Me when the doctor said I would never climb again.

Me when the doctor said I would never climb again.

No lie. About once a week, I receive an email from a budding aerialist with a long list of symptoms (bent this, floppy that, pain when I twirl, etc.), and a request for my “thoughts”. Friends, that’s like asking a plumber for a prescription. In fact, a plumber may be a better bet! I am not a medical professional, and neither are the other 25,000 aerialists you’re asking for advice. So, what to do when you’ve got an ouchie that’s keeping you up nights? (Hint: it doesn’t involve walking on hot coals or coffee enemas… until it does.)

Get a Diagnosis

The wise and wonderful Miss Michele Frances reminded me of how important this is. It’s really scary when an injury begins interfering with training and performance. What we’re really asking when we post on social media is, “Hey! Has anyone had this?! What did you do? Are you OK now? How long did it take?” And all these are 100% perfectly reasonable questions! But step one, no matter what, is to get a proper medical diagnosis. As in go to a doctor. To be clear – a massage therapist should not be diagnosing you, a coach should not be diagnosing you, Twitter should not be diagnosing you. If it’s interfering with training, time to see someone with MD attached to their name.

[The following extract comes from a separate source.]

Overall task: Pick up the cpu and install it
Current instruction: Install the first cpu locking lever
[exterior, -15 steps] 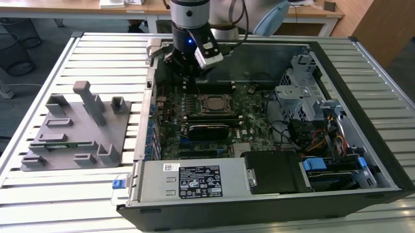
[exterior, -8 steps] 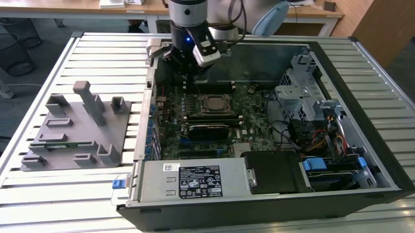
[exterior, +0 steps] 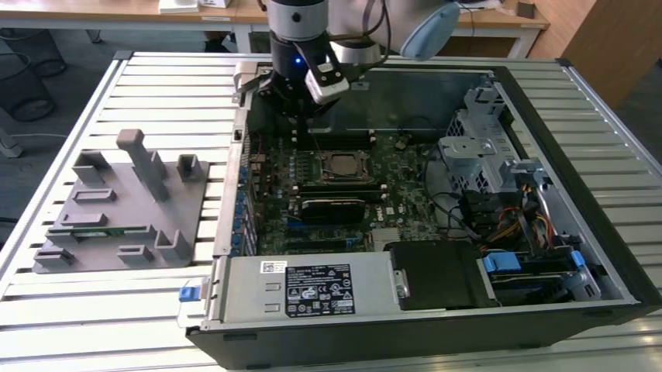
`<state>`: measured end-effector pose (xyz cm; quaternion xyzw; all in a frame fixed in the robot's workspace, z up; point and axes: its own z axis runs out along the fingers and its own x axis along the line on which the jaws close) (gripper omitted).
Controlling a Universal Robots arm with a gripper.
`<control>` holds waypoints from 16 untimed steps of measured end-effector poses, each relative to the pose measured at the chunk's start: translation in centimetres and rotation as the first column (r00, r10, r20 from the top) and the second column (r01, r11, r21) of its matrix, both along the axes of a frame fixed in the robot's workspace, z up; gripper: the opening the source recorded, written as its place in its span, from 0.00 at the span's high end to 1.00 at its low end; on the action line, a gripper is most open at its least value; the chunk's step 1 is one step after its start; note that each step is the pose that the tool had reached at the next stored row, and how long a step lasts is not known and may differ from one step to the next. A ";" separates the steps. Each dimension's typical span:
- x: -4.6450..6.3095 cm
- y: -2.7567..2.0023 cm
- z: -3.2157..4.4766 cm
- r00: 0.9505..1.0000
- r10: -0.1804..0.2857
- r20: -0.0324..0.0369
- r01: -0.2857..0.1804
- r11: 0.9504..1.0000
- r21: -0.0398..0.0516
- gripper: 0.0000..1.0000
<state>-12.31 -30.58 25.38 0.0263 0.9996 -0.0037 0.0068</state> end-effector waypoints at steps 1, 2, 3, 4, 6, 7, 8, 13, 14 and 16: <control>0.0 0.11 -0.01 1.000 0.000 0.000 0.000 1.000 0.000 0.89; 0.0 0.20 -0.02 1.000 0.000 0.000 0.000 1.000 0.000 0.89; 0.0 0.26 -0.03 1.000 0.000 0.000 0.000 1.000 0.000 0.89; 0.0 0.30 -0.03 1.000 0.000 0.000 0.000 1.000 0.000 0.89; 0.1 0.31 -0.03 1.000 0.000 0.000 0.000 1.000 0.000 0.89; 0.2 0.31 -0.03 1.000 0.000 0.000 0.000 1.000 0.000 0.89; 0.3 0.31 -0.04 1.000 0.000 0.000 0.000 1.000 0.000 0.89; 0.7 0.31 -0.04 1.000 0.000 0.000 0.000 1.000 0.000 0.89; 0.8 0.32 -0.04 1.000 0.000 0.000 0.000 1.000 0.000 0.89; 1.0 0.34 -0.04 1.000 0.000 0.000 0.000 1.000 0.000 0.89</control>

What if I Can’t Get a Diagnosis?

We’ve probably all had the experience of going to a doctor and getting an incorrect diagnosis, or an inconclusive one. If you know in your body and gut that you were not correctly diagnosed, your doctor doesn’t understand what you do, or they weren’t able to pinpoint a problem, go to step 2: get a referral for a specialist, preferably one who deals with dancers, gymnasts, and athletes (you should have one of these on speed dial anyway). Don’t stop until a) you have a diagnosis that rings true and b) a plan for rehabilitation that you can live with.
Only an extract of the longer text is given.